Exercise requirements: In the records below, the lines between the one holding "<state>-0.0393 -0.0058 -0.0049" and the one holding "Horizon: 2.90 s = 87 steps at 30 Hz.", inclusive, are to be transcribed exactly; no pictures are to be included.

Given data:
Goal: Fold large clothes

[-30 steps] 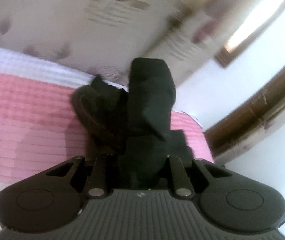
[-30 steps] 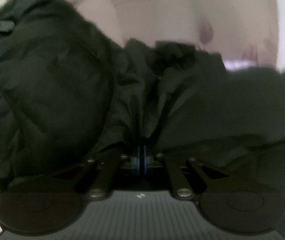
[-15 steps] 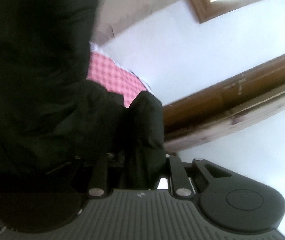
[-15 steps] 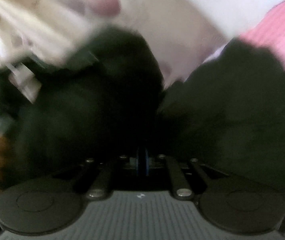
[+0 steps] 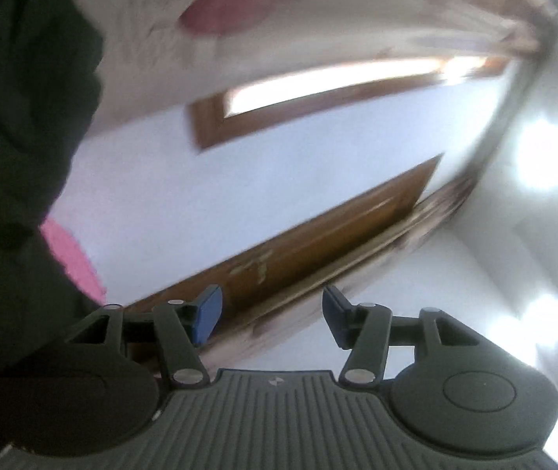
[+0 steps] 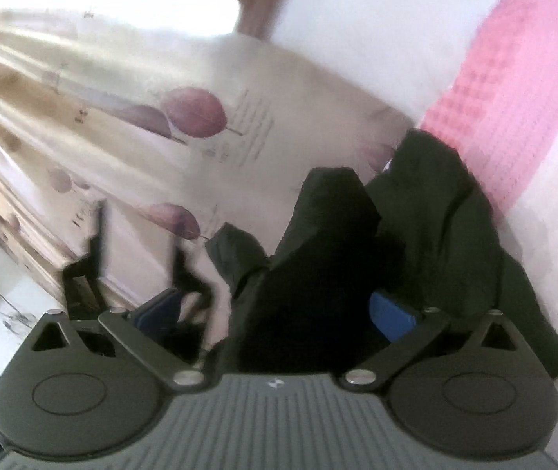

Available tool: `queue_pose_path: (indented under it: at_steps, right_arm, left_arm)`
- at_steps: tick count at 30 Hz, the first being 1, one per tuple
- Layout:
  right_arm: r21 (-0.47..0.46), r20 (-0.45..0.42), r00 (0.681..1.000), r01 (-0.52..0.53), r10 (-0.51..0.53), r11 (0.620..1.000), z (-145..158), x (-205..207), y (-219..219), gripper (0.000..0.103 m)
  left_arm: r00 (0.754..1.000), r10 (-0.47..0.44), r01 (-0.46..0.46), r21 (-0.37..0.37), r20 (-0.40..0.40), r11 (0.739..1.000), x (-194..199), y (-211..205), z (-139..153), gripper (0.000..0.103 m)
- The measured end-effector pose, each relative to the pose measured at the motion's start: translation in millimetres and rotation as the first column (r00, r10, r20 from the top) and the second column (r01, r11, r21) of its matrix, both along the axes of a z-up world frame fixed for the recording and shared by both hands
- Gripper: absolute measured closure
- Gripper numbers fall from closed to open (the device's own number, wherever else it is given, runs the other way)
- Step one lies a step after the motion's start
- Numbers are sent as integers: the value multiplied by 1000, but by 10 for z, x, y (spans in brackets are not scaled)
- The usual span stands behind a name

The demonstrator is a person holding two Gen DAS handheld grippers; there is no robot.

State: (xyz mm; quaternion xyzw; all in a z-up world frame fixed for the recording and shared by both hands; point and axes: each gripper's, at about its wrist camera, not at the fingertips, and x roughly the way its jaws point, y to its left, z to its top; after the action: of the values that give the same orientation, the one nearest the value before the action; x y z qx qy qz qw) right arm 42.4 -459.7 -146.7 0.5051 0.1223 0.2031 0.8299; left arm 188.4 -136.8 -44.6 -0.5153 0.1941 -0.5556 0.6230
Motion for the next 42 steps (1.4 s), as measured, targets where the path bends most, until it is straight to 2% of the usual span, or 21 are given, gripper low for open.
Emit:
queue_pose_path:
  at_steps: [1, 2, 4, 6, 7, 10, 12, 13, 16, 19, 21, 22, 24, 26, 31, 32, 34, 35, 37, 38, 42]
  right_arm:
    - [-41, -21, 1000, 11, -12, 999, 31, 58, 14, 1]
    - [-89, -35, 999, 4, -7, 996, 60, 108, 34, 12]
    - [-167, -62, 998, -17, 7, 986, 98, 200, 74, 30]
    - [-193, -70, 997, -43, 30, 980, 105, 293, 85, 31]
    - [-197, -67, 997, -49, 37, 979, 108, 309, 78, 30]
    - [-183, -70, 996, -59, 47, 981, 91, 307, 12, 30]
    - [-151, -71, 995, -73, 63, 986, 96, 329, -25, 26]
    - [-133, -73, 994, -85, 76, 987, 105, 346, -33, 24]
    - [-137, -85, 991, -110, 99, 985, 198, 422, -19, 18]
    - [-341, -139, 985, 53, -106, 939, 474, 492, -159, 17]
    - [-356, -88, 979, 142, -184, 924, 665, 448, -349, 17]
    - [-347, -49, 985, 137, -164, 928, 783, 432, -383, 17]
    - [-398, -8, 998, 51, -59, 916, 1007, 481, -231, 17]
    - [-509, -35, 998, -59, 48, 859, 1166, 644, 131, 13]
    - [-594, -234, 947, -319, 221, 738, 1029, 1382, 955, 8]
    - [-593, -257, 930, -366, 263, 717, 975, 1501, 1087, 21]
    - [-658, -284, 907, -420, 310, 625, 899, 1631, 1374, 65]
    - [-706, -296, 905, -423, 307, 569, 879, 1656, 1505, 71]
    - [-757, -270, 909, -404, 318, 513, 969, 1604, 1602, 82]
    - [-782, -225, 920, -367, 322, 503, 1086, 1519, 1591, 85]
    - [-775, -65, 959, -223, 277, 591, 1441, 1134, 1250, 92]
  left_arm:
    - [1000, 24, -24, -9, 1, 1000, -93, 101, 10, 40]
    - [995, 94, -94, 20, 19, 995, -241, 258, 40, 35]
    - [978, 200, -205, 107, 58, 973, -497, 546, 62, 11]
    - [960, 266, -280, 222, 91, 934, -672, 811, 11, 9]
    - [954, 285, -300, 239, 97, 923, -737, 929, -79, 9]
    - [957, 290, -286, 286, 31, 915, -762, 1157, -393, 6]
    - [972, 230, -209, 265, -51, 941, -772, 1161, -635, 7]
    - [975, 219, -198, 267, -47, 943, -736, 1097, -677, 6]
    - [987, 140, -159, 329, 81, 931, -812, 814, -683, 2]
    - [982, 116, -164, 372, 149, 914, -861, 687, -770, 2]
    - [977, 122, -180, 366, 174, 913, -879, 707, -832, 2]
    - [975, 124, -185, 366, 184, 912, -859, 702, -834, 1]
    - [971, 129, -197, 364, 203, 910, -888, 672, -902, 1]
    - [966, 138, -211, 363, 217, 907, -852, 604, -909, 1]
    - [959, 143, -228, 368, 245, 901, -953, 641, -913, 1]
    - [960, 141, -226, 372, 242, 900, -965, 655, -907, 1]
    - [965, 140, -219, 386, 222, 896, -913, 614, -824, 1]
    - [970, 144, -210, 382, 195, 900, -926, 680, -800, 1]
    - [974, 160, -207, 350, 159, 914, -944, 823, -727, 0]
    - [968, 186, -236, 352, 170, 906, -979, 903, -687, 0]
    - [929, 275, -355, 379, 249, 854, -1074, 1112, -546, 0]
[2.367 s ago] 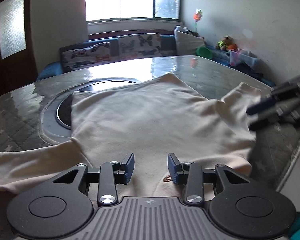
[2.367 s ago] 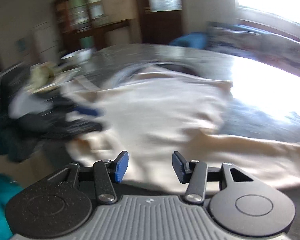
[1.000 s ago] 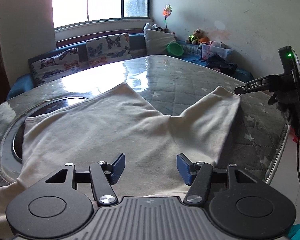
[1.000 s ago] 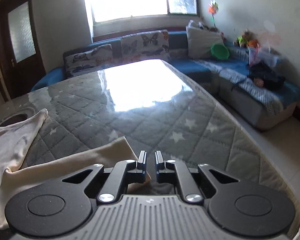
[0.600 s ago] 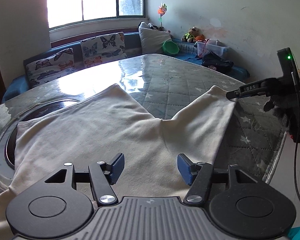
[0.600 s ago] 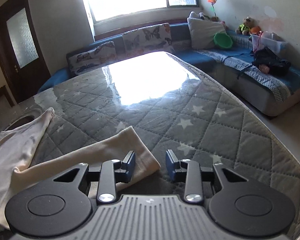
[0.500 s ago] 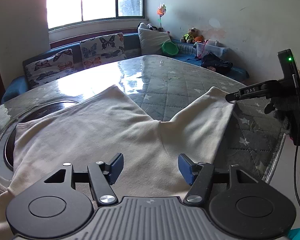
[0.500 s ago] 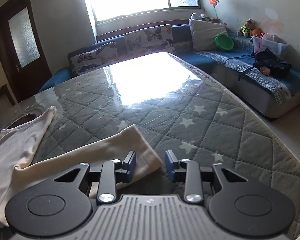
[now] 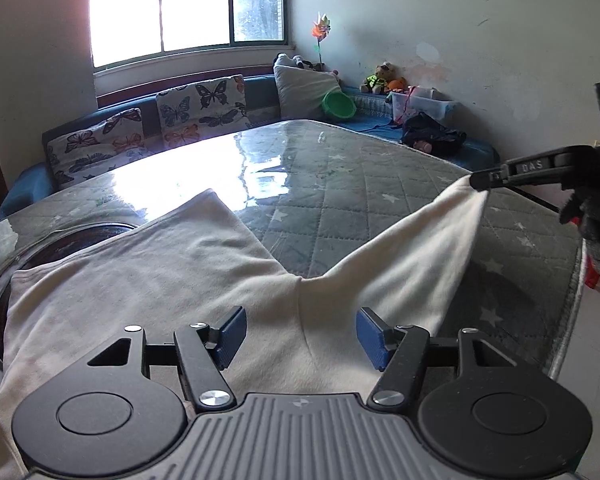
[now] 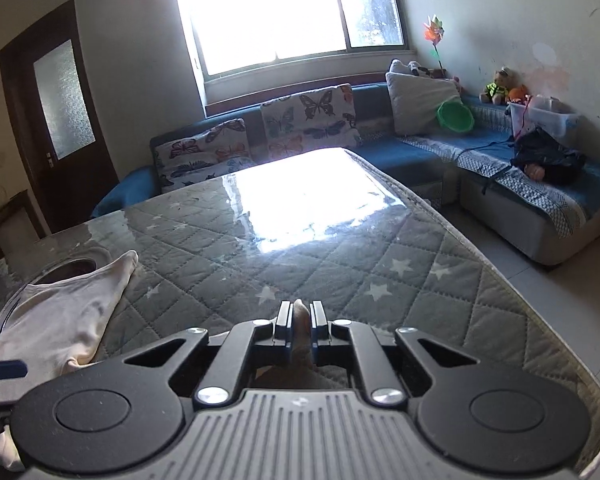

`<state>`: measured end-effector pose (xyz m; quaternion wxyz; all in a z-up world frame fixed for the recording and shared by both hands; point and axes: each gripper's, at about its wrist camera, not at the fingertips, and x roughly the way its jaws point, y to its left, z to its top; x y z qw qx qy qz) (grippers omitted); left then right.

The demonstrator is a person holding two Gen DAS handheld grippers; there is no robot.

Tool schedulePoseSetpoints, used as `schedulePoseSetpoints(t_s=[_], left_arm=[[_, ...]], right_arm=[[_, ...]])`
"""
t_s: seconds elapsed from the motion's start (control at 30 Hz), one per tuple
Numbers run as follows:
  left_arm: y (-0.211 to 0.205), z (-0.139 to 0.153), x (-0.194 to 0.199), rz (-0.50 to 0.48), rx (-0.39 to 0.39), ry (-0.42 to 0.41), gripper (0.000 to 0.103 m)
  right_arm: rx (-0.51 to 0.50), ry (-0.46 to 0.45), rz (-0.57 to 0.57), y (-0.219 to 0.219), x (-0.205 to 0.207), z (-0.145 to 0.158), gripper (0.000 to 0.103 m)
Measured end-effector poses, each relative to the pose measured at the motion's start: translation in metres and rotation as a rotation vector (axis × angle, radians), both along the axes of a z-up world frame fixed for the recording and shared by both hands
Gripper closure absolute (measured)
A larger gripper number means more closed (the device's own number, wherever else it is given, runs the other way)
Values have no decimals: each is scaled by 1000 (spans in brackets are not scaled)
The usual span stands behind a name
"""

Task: Fold clothes
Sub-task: 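Lift the held sleeve and lay it across the body, open the right gripper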

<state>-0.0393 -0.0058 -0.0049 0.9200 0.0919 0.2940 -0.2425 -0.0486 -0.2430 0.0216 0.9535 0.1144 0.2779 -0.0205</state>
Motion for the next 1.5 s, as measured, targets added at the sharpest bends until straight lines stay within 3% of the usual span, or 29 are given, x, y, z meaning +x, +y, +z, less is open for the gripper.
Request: schedulePoseSetpoints(t_s=[0.17, 0.33, 0.63, 0.8, 0.97, 1.17, 1.3, 1.5], left_arm=[[-12, -1, 4, -3, -33, -3, 48], [-27, 1, 2, -82, -71, -7, 48], [-32, -21, 23, -65, -142, 110, 42], [-4, -1, 3, -68, -230, 96, 35], [56, 22, -21, 16, -284, 34, 32], [129, 30, -48, 177, -289, -29, 28], [163, 23, -63, 278, -284, -22, 28], [186, 7, -75, 371, -280, 12, 28]], right_arm=[[0, 2, 0, 0, -1, 2, 96], [-2, -29, 24, 6, 0, 17, 96], [-32, -104, 106, 33, -8, 56, 97], [-70, -150, 169, 54, -12, 84, 97], [-106, -201, 279, 92, -11, 113, 97], [-132, -245, 494, 167, 3, 132, 97], [-127, -231, 627, 219, 17, 124, 97], [-80, -129, 788, 287, 34, 87, 95]])
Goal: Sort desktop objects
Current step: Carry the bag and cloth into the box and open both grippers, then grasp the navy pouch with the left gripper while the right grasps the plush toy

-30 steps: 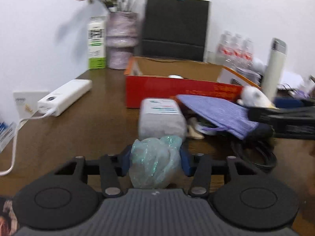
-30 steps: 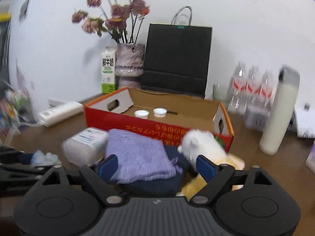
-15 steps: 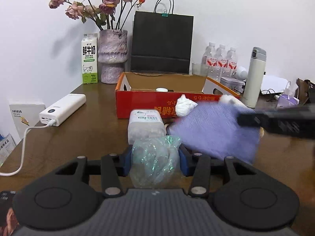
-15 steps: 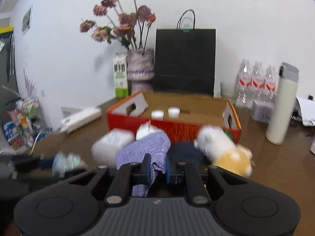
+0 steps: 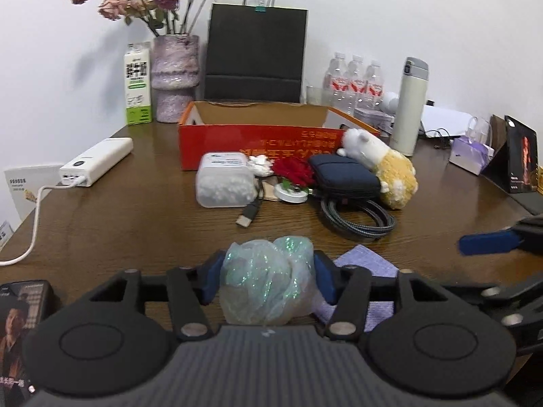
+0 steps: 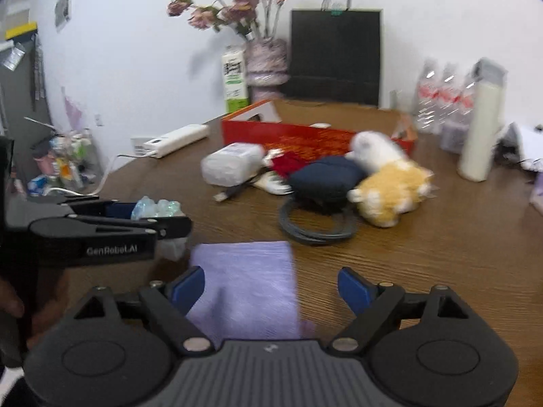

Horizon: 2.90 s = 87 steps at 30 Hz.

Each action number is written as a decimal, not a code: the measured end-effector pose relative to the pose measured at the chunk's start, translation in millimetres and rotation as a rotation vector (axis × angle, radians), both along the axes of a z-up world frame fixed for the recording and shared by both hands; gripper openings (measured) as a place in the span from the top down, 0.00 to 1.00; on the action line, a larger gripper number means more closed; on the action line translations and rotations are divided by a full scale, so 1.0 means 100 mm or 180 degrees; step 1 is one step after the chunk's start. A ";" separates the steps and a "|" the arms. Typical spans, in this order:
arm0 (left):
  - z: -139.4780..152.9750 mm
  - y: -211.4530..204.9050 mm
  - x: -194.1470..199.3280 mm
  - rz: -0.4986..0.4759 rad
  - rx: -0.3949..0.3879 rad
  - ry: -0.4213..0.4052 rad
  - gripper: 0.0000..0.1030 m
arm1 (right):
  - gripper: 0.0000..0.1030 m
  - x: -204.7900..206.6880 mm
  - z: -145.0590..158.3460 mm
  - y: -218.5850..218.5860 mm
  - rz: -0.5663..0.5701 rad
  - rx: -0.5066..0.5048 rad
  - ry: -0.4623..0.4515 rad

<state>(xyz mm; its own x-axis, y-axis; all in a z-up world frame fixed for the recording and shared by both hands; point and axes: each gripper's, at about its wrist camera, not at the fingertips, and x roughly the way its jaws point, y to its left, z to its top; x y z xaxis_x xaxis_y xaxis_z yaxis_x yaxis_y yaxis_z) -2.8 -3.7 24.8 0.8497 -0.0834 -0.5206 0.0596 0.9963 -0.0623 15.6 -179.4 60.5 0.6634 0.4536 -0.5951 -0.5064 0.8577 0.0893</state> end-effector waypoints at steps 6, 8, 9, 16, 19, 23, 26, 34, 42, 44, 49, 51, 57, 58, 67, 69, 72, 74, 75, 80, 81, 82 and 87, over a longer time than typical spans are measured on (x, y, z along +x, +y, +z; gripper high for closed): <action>-0.04 0.10 0.00 0.0072 0.0019 0.0073 0.45 | 0.23 0.27 -0.22 0.35 0.0102 -0.0302 0.0212; -0.05 0.10 0.00 0.0051 0.0023 0.0080 0.47 | 0.16 0.24 -0.29 0.40 0.0152 -0.0390 0.0238; -0.05 0.11 0.00 0.0050 0.0014 0.0083 0.48 | 0.15 0.24 -0.28 0.39 0.0179 -0.0368 0.0297; -0.05 0.18 -0.02 0.0043 -0.0106 0.0144 0.31 | 0.85 0.21 -0.20 0.35 0.0140 -0.0323 0.0379; -0.05 0.24 -0.07 0.0056 -0.0174 0.0139 0.25 | 0.91 0.19 -0.20 0.29 0.0066 -0.0244 0.0360; -0.08 0.25 -0.02 0.0044 -0.0202 0.0271 0.57 | 0.94 0.13 -0.01 0.20 0.0083 -0.0050 0.0155; 0.13 0.33 0.13 -0.0058 -0.0396 0.0205 0.58 | 0.94 0.28 0.30 0.12 -0.0012 0.0088 -0.0122; 1.04 0.50 2.06 -0.0186 -0.0117 0.0098 0.57 | 0.93 2.33 0.94 0.19 -0.0455 0.0390 0.0021; 0.48 0.67 4.02 0.0101 -0.0261 0.1054 0.50 | 0.90 3.93 0.27 1.15 -0.0786 -0.0169 0.0881; 0.38 0.68 4.22 0.0134 -0.0188 0.1178 0.37 | 0.78 4.11 0.13 1.24 -0.0876 -0.0045 0.1014; 0.50 0.85 4.21 0.0248 -0.0217 0.0924 0.16 | 0.35 4.25 0.02 1.21 -0.0958 0.0302 0.1166; 0.61 0.86 4.14 0.0173 -0.0209 0.0857 0.15 | 0.32 4.17 0.12 1.17 -0.0784 0.0311 0.1144; 1.09 0.88 3.76 0.0183 -0.0081 0.0761 0.04 | 0.30 3.83 0.63 0.94 -0.0795 0.0033 0.0713; 1.18 0.88 3.68 0.0205 -0.0098 0.0758 0.02 | 0.30 3.74 0.71 0.91 -0.0799 0.0012 0.0664; 1.44 0.77 2.23 0.0202 -0.0172 0.0454 0.00 | 0.21 2.45 0.90 0.60 -0.0488 -0.0323 -0.0035; 1.32 0.67 1.85 0.0230 -0.0232 0.0316 0.00 | 0.19 2.09 0.82 0.45 -0.0501 -0.0223 -0.0122; 1.00 0.54 1.33 0.0331 -0.0404 0.0196 0.00 | 0.17 1.55 0.60 0.23 -0.0523 -0.0040 -0.0166; 0.74 0.45 1.02 0.0437 -0.0447 0.0124 0.00 | 0.17 1.21 0.42 0.13 -0.0516 0.0001 -0.0255; 0.61 0.39 0.90 0.0478 -0.0384 0.0106 0.00 | 0.17 1.02 0.32 0.09 -0.0547 -0.0049 -0.0343; 0.14 0.18 0.48 0.0687 -0.0210 0.0166 0.00 | 0.17 0.40 0.01 0.00 -0.0628 -0.0281 -0.0603; 0.09 0.14 0.38 0.0649 -0.0231 0.0167 0.00 | 0.17 0.34 -0.04 -0.01 -0.0620 -0.0326 -0.0599; 0.06 0.10 0.30 0.0592 -0.0197 0.0164 0.00 | 0.17 0.28 -0.07 -0.02 -0.0669 -0.0344 -0.0578; 0.04 -0.07 0.04 0.0551 0.0050 0.0059 0.00 | 0.17 0.01 -0.17 -0.07 -0.0685 -0.0269 -0.0605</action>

Completed exercise:
<state>-0.0393 -0.0058 -0.0049 0.9200 0.0919 0.2940 -0.2425 -0.0486 -0.2430 0.0216 0.9535 0.1144 0.2779 -0.0205</state>
Motion for the next 1.5 s, as measured, targets added at the sharpest bends until straight lines stay within 3% of the usual span, or 29 are given, x, y, z meaning +x, +y, +z, less is open for the gripper.
Request: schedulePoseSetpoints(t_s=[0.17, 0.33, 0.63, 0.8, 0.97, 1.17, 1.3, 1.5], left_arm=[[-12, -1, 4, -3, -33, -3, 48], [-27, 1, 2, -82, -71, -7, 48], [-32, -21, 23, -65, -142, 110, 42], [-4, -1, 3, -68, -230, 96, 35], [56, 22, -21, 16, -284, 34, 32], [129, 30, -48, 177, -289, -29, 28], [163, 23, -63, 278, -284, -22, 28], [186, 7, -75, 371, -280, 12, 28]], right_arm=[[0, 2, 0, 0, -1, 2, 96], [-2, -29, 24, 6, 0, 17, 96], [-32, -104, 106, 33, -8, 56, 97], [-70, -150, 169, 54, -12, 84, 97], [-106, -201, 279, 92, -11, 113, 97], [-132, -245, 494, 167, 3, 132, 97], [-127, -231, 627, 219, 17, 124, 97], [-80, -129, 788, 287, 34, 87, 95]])
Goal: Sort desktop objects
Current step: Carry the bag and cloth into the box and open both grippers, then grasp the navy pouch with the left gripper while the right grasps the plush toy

-30 steps: 
-30 steps: 
-15 steps: 
-15 steps: 
+0 steps: 
+0 steps: 

Horizon: 2.90 s = 87 steps at 30 Hz.

No additional work is needed on this exercise.